If the polymer in the marked airway mold starts to rise, let the air back into the bell jar to burst the surface bubbles. Then begin to pull air again. Repeat this process until the polymer does not rise significantly.
This will take between 5 to 10 minutes depending on how much air was trapped when pouring the mixture into the mold. Once the PDMS no longer rises, continue to degas for another 15 minutes. After degassing, slowly let the air back into the chamber.
Remove both the marked airway phantom and the polymer slab and place them in a level oven at 80 degree celsius for two hours. Remove the phantom and slab from the oven and let them cool for 20 minutes.
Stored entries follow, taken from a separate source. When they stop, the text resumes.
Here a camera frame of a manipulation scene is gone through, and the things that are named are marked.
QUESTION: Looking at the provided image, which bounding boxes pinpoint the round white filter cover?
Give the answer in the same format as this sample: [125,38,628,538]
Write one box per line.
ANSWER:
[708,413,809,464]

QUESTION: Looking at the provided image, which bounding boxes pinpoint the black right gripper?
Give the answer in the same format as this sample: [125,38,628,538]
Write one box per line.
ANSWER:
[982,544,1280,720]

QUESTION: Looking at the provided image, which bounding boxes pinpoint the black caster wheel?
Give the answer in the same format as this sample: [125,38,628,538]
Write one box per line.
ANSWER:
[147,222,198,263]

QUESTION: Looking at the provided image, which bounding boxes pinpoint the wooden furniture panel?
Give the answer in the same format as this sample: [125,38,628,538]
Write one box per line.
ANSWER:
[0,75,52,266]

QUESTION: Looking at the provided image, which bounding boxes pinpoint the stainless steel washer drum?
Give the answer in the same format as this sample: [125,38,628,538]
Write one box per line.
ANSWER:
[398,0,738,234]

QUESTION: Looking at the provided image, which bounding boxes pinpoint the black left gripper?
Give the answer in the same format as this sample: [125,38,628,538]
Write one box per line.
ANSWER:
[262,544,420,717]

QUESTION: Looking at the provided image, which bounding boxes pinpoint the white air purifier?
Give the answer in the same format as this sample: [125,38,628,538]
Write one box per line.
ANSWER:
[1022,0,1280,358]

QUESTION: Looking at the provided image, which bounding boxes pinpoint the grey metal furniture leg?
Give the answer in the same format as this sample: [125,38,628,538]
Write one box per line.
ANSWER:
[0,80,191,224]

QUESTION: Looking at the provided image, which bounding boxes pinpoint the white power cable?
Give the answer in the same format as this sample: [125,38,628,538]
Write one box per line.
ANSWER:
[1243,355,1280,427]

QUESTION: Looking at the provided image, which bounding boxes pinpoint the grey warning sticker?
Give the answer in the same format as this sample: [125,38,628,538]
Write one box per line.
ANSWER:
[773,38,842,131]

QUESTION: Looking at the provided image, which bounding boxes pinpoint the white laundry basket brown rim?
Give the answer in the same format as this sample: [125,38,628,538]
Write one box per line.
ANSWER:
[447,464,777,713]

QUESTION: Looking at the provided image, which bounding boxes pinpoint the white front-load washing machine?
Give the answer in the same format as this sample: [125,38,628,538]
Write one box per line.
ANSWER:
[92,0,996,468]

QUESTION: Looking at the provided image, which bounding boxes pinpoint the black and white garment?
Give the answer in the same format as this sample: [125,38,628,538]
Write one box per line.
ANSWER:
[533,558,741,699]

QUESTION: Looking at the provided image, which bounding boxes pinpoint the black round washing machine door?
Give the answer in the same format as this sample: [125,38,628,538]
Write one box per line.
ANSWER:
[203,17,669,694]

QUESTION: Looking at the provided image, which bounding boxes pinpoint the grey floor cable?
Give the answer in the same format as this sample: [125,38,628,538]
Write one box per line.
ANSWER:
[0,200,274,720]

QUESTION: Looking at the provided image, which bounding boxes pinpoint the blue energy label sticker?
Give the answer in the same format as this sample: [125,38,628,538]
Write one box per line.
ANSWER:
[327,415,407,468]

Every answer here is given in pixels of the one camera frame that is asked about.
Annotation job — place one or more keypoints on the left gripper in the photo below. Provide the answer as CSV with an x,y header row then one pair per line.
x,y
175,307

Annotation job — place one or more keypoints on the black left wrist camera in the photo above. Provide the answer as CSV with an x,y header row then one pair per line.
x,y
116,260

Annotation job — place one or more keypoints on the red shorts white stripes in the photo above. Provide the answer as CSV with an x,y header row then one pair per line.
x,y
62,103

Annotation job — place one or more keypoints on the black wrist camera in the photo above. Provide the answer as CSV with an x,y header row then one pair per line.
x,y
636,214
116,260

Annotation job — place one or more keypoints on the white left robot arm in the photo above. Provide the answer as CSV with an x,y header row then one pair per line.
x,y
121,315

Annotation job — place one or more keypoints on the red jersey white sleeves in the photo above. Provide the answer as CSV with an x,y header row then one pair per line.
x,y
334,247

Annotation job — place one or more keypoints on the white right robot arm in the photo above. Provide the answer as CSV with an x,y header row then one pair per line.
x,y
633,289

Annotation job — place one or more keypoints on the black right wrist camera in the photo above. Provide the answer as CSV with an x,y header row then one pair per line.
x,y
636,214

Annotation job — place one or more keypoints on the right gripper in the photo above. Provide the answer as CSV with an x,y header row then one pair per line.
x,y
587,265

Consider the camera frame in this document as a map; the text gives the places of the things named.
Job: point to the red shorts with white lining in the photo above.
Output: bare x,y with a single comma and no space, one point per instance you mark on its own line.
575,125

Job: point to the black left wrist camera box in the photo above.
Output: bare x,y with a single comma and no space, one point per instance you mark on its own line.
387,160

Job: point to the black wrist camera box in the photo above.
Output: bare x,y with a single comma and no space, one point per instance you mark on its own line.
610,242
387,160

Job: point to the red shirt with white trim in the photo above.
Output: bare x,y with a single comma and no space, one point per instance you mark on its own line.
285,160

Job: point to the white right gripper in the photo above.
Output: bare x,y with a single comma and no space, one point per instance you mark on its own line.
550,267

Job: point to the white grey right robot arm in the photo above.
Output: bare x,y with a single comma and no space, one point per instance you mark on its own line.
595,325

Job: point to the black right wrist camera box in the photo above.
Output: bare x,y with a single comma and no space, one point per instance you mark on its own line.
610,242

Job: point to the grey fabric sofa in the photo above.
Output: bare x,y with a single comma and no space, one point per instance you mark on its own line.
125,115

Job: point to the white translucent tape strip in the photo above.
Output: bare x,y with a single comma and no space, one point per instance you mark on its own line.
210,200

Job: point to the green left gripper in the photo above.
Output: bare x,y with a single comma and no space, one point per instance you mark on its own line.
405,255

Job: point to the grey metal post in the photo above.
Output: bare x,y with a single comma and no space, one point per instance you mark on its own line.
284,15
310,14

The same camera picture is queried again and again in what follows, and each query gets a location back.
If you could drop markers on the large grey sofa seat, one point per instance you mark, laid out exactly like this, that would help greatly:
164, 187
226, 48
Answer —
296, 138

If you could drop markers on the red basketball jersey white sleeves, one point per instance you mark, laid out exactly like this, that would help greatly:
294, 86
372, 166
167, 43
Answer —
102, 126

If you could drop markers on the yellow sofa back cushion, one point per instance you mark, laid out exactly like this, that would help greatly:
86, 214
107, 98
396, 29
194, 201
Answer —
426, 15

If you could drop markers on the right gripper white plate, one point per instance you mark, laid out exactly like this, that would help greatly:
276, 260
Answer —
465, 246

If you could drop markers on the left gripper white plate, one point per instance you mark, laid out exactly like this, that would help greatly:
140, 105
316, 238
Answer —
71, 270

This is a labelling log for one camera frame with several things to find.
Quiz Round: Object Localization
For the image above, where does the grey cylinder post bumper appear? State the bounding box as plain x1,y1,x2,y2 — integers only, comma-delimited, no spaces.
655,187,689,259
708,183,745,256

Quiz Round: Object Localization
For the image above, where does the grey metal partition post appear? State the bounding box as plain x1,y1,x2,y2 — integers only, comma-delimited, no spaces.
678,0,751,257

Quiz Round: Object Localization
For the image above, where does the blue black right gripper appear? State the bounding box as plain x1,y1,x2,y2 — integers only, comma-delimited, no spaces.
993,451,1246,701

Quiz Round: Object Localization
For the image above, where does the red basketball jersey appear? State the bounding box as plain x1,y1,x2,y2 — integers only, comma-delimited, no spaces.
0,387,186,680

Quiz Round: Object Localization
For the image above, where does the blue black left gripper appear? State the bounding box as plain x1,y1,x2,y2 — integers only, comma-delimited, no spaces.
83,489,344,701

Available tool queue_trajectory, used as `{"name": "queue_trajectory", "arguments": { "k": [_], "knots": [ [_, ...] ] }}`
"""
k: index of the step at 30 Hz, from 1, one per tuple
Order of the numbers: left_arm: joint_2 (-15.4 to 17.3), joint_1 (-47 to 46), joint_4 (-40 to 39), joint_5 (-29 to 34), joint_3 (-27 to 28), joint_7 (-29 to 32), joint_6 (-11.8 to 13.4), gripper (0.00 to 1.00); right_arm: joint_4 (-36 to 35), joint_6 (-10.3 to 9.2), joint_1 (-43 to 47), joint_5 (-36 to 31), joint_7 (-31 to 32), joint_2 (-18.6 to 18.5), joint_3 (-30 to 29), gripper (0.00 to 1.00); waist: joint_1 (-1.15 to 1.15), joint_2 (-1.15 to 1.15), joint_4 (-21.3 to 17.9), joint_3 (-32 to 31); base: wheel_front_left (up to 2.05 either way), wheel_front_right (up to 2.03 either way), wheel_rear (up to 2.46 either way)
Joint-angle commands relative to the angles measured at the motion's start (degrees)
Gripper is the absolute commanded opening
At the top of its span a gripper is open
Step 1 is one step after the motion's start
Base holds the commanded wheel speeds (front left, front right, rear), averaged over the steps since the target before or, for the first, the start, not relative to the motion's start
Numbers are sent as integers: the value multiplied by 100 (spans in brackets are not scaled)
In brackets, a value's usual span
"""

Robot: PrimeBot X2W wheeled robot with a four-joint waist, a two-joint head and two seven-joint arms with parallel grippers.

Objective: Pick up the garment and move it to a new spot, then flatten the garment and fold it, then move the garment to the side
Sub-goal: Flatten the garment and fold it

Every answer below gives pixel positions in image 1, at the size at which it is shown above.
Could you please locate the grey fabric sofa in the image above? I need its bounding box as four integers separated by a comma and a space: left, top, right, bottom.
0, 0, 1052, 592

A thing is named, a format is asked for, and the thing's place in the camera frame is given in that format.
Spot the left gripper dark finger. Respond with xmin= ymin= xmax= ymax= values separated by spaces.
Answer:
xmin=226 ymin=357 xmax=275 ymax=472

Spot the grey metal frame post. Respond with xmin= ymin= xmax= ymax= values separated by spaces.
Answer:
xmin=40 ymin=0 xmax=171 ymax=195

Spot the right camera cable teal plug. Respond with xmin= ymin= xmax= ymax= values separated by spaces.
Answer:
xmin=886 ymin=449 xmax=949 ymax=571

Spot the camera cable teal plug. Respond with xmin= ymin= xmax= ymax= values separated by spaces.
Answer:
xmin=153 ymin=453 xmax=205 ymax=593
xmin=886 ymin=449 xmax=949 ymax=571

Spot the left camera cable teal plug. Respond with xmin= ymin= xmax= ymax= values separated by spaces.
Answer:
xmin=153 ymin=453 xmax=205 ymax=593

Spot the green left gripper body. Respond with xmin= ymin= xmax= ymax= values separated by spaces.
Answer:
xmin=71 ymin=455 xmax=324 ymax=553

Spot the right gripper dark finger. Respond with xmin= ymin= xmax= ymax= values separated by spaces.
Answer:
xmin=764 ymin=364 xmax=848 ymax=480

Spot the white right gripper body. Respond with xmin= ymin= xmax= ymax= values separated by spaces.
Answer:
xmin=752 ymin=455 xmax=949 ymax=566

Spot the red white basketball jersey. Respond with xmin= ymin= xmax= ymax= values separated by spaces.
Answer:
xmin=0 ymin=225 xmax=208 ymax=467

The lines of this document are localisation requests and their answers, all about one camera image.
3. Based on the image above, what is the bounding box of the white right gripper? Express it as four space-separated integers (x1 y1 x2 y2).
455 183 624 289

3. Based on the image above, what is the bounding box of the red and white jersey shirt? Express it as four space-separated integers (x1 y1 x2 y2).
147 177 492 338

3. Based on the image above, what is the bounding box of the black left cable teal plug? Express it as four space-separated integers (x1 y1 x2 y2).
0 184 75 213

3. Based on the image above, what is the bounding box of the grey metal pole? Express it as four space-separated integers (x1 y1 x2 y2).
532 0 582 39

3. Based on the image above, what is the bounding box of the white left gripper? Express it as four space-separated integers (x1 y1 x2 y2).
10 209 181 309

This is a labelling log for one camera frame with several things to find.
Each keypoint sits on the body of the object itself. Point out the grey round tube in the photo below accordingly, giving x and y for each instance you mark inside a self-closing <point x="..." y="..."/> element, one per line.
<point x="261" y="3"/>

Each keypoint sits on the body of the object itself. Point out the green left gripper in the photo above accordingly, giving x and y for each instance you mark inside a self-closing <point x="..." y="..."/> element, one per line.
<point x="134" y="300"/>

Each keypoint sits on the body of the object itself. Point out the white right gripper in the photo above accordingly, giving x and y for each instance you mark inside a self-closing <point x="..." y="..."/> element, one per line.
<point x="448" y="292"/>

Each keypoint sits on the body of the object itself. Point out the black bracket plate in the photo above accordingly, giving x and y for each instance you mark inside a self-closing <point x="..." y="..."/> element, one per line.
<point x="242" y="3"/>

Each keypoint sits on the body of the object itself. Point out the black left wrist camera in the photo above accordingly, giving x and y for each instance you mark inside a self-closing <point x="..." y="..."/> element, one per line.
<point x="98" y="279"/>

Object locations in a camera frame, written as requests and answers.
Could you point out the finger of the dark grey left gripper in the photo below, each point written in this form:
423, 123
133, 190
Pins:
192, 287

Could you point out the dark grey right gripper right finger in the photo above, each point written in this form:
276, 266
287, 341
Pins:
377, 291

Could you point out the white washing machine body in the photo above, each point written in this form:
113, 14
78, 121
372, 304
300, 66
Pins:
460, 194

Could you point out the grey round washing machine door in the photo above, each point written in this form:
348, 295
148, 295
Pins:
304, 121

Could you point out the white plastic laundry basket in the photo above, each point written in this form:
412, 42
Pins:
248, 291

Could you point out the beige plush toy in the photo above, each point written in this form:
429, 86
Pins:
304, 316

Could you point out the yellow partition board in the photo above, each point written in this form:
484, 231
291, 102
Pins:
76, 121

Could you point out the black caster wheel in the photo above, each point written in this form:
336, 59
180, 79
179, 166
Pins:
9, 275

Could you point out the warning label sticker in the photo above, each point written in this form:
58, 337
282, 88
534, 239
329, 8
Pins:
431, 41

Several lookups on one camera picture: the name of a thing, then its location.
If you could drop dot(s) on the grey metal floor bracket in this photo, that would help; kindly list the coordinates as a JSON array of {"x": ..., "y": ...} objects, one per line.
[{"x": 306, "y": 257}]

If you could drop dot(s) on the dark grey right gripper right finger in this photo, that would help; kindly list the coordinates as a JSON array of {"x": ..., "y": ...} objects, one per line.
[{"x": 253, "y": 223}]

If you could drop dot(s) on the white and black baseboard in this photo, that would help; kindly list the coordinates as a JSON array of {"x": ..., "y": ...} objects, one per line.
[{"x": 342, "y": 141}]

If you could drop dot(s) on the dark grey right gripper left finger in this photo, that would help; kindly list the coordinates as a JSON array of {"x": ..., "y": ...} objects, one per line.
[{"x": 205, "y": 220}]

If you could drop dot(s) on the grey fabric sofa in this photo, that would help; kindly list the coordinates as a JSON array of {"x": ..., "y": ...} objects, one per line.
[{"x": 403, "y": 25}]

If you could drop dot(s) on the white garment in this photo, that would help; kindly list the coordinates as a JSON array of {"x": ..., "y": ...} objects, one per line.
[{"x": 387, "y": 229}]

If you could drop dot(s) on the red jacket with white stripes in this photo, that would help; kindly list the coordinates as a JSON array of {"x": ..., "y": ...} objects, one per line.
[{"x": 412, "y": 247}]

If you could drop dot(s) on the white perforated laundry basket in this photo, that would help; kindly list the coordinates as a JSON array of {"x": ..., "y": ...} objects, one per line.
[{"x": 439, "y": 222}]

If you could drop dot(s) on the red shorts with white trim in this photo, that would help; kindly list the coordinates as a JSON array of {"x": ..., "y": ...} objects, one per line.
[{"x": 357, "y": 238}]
Then disassemble the polymer mold with the scalpel without cutting the cured polymer.
Snap the base plate half of the marked airway base. Next, place the phantom in the heated sodium hydroxide base bath until the internal part is fully dissolved. And optically cleared referenced phantom may help to determine the dissolving time for the internal component.
Once the internal structure is dissolved, take the phantom out of the bath and let it fully dry before taking any optical measurements. After verifying phantom geometry as described in the text protocol, verify the optical properties of the phantom using the polymer slab and the integrating sphere. Representative results of phantom imaging and verification of the internal structure of a 3D lung phantom are shown.
Internal illumination with green light of an optically cleared phantom shows the diffused reflection off of the internal surface when the 3D printed part was not vapor polished. Conversely a phantom made with vapor polished internal structure has minimal diffused reflectance at the internal surface. Phantoms illuminated internally with green light and imaged with external detection show a different surface of radiance when different concentrations of optical particles are used.
The phantom produced in this video shows spatially diffused surface radiance. However, a phantom with a same internal structure but different concentrations of titanium dioxide and India ink has a much higher absorption and a different radiance profile as absorbed at the surface. Because this phantom includes titanium dioxide and India ink, it is optically opaque, therefore a verification of the internal structure with micro computer tomography is shown.
Once mastered, this technique can be done in two days if it is performed properly. After watching this video, you should have a good understanding how to fabricate optical phantoms with a 3D printed structure. This technique of phantom fabrication is used to explore light transport in the mouse lung for optimization of bacteria sensing imaging systems.